The 2D version utilizes the same 1080p 8k resolution. Is this bad? No, the 70th anniversary looked quite good to my eyes, save one glaring omission of dialogue, somehow flubbed in the mastering process. This absence persists in this 75th remastering – again, because the same transfer was used. The pluses are colors that are uniformly vibrant, bold and eye-popping. Contrast is bang on and fine detail has been stunningly realized. One noted exception comes in the brief long shot of the Emerald City where contrast remains slightly bumped. There is also some minor 'breathing' and built-in flicker along the right and left sides of the screen that ought to have been corrected for the 70th and should have been paid attention to for this 75th. Otherwise, this is a flawless visual presentation of a much beloved classic film. The audio has been remixed yet again to HD 7.1. The original mono, restored and remarkably resilient is also included for the film purist to enjoy.
Warner Home Video has basically reissued all of the extras from its 70th Anniversary edition of Oz with one exception: The Making of the Wonderful Wizard of Oz. It’s brand new but an overview at best, with vintage and new snippets and soundbytes from cast and crew and historians John Fricke, Sam Wasson, composers Stephen Schwartz, Marc Shaiman and film critics Leonard Maltin, Michael Sragow weighing in on the longevity of Oz. Bert Lahr’s son John is also featured. We lose the original documentary ‘The Wonderful Wizard of Oz’ hosted by Angela Lansbury and made for Oz’s 50th anniversary celebration. Otherwise, we get the same bio on director Victor Fleming, many of the silent Oz shorts that preceded the MGM film and the award-winning 6 hour documentary, MGM: When The Lion Roars still looking very careworn and in need of a remastering effort. This Turner Pictures produced compendium of MGM’s illustrious history deserves so much better! We also get the old audio commentary by John Fricke.

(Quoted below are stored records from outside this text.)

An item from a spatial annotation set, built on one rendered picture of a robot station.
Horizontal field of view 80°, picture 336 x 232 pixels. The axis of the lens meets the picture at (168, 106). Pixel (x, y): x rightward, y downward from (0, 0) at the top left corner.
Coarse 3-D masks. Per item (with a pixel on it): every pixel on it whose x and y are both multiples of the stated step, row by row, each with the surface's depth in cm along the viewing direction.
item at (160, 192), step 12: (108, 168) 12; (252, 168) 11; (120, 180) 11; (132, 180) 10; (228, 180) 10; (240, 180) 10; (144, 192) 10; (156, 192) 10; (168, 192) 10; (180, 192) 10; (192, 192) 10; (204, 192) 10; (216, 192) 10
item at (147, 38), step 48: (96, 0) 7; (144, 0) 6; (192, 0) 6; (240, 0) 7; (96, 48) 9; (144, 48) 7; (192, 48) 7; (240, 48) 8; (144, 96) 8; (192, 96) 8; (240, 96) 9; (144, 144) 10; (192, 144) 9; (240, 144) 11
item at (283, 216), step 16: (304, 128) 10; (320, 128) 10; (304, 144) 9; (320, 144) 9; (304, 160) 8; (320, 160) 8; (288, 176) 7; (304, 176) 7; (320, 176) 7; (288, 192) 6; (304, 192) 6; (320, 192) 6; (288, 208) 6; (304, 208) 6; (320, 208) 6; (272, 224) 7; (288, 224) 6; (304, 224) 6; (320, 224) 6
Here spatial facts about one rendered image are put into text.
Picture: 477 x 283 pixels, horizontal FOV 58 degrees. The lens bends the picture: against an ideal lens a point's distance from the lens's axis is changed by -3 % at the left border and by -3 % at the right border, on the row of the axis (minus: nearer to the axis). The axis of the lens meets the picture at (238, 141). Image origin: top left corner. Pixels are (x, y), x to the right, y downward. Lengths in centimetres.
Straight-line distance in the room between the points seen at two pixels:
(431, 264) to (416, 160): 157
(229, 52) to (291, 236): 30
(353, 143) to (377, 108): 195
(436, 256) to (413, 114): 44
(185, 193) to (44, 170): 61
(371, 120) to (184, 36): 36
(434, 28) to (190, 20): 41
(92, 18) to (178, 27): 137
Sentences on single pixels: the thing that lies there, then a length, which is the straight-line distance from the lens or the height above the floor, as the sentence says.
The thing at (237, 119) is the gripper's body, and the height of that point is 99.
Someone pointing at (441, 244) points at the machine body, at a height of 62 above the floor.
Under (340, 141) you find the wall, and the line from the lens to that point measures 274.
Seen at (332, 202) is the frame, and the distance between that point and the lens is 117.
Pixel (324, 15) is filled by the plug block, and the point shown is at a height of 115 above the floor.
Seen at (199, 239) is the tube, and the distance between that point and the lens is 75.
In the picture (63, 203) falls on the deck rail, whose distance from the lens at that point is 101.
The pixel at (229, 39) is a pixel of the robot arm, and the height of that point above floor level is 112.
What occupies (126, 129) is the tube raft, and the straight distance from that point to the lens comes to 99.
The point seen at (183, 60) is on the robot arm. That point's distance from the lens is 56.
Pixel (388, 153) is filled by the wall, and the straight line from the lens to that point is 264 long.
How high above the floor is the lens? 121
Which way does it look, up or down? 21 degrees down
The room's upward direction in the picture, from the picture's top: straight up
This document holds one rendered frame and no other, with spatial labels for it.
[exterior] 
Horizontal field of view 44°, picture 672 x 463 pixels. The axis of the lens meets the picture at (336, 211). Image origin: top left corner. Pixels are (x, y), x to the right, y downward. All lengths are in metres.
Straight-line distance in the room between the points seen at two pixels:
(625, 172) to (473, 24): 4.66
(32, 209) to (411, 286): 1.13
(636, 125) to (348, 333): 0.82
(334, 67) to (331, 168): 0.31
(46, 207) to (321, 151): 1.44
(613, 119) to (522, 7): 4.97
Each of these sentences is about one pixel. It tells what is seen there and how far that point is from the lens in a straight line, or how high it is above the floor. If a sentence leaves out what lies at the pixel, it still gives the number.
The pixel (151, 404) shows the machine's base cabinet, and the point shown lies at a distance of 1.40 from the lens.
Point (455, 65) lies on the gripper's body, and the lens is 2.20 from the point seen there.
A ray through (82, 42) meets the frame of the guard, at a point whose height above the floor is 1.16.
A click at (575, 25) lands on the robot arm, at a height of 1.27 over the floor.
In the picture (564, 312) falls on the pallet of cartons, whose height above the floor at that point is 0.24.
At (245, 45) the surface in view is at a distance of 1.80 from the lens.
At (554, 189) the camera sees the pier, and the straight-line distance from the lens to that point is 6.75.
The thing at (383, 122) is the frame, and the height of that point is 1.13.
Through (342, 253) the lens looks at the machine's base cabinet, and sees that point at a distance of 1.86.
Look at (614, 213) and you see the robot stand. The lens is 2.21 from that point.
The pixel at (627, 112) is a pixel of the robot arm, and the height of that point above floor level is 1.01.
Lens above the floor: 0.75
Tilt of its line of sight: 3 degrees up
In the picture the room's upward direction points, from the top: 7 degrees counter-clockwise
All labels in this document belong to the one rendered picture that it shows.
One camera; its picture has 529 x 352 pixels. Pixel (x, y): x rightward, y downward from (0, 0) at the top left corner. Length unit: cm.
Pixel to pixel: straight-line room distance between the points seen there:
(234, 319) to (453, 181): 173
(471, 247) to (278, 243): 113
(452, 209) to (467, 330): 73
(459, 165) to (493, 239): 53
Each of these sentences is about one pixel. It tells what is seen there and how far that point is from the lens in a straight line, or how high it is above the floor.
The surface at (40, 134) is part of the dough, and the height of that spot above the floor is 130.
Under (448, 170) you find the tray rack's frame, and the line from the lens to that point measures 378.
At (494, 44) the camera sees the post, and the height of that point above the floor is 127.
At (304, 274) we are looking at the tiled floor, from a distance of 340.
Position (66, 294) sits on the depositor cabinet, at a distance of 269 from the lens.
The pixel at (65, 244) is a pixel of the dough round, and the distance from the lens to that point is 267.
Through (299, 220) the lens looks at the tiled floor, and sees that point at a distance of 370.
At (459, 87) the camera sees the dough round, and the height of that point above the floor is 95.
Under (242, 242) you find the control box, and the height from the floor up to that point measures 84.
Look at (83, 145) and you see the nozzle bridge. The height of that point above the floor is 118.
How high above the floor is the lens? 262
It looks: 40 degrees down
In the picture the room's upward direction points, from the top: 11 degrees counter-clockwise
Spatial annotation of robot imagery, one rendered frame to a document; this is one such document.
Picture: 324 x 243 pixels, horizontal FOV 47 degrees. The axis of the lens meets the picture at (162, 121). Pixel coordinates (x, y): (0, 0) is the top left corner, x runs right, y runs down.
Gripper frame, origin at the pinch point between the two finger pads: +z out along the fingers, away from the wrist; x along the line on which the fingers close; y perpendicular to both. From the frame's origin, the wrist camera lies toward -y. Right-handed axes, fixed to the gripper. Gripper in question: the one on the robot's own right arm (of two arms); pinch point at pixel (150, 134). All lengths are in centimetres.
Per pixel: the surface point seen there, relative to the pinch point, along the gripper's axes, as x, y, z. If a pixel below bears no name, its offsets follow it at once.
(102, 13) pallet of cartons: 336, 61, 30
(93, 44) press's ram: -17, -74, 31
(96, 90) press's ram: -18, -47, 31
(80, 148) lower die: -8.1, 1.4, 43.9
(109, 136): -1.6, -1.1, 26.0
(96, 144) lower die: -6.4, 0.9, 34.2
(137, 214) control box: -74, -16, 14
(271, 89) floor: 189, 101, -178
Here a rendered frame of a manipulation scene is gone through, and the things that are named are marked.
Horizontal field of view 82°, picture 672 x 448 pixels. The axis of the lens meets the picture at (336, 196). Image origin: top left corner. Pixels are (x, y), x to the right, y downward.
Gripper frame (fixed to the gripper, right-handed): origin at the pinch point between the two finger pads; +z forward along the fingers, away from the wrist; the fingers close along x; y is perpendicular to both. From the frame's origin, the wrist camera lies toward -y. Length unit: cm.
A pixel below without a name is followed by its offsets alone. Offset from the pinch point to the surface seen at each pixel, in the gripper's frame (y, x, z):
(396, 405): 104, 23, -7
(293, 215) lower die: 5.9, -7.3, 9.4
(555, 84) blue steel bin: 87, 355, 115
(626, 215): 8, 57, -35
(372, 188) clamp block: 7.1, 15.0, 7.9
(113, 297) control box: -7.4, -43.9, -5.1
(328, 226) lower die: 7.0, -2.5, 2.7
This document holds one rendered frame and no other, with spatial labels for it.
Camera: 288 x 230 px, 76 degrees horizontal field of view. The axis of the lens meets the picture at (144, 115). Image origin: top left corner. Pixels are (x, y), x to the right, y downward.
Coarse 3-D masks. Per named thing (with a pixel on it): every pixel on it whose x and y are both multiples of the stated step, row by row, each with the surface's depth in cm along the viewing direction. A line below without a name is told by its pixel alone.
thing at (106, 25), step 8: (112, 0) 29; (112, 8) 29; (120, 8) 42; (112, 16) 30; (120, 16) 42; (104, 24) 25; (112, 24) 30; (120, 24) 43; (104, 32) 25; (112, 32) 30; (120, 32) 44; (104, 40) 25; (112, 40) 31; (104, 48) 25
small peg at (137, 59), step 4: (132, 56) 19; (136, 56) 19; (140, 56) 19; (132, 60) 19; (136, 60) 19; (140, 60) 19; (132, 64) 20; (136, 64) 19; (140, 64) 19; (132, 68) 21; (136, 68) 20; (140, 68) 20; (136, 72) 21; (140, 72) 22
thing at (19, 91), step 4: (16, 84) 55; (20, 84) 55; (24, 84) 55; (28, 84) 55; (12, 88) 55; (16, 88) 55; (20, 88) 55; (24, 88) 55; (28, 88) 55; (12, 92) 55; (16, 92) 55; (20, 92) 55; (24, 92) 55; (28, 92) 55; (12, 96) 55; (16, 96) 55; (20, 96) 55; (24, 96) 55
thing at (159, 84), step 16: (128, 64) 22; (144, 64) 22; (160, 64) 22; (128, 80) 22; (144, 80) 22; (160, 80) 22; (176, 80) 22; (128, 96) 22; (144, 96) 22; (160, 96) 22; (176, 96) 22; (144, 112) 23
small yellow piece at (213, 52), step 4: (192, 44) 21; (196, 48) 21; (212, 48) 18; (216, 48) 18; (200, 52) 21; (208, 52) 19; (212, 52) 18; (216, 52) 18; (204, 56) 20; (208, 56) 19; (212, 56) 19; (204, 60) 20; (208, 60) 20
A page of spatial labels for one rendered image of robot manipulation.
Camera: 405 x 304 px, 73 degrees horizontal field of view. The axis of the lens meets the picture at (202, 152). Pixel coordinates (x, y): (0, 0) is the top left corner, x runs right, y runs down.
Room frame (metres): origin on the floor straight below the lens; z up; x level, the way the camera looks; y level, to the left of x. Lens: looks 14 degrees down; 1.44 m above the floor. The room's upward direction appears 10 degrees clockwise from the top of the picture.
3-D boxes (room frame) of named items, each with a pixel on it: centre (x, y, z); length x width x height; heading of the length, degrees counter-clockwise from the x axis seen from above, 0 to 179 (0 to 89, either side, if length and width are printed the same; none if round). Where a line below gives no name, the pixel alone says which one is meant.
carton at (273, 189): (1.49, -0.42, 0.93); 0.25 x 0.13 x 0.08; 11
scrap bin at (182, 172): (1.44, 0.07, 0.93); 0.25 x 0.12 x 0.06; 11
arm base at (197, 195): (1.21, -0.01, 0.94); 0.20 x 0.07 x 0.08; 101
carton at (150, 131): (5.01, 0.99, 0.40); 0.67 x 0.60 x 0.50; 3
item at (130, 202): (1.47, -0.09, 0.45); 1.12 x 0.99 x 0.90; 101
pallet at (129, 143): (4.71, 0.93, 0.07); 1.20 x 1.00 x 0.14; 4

This time around the non-Blu-Ray extras include another hardcover book, a snow globe with ruby slippers, reproductions of the ‘heart’, ‘testimonial’ and ‘medal of honor’ bestowed upon the Tin Man, Scarecrow and Lion by the Wizard and a map of Oz. Personal opinion of course, but I wouldn’t have minded this release so much if it were not for the fact that there are so many other worthy movies in Warner’s back catalogue of Warner/MGM/RKO/Goldwyn and Paramount holdings still awaiting a first time release in hi-def. Add to this, the fact that the studio has done a complete about face in their philosophy about tampering with classic movie art simply because they can and I find the 75th anniversary of Oz politely disgusting: designed almost exclusively to rape the last dollar from the consumer – most of who probably already own the 70th and really shouldn’t feel the need for a repurchase of this box a scant five years later. Time will tell, but I can almost safely bet Warner is already hard at work churning out the spin for an 80th Anniversary. Bottom line: don’t waste your money unless, of course, you missed out on the 70th.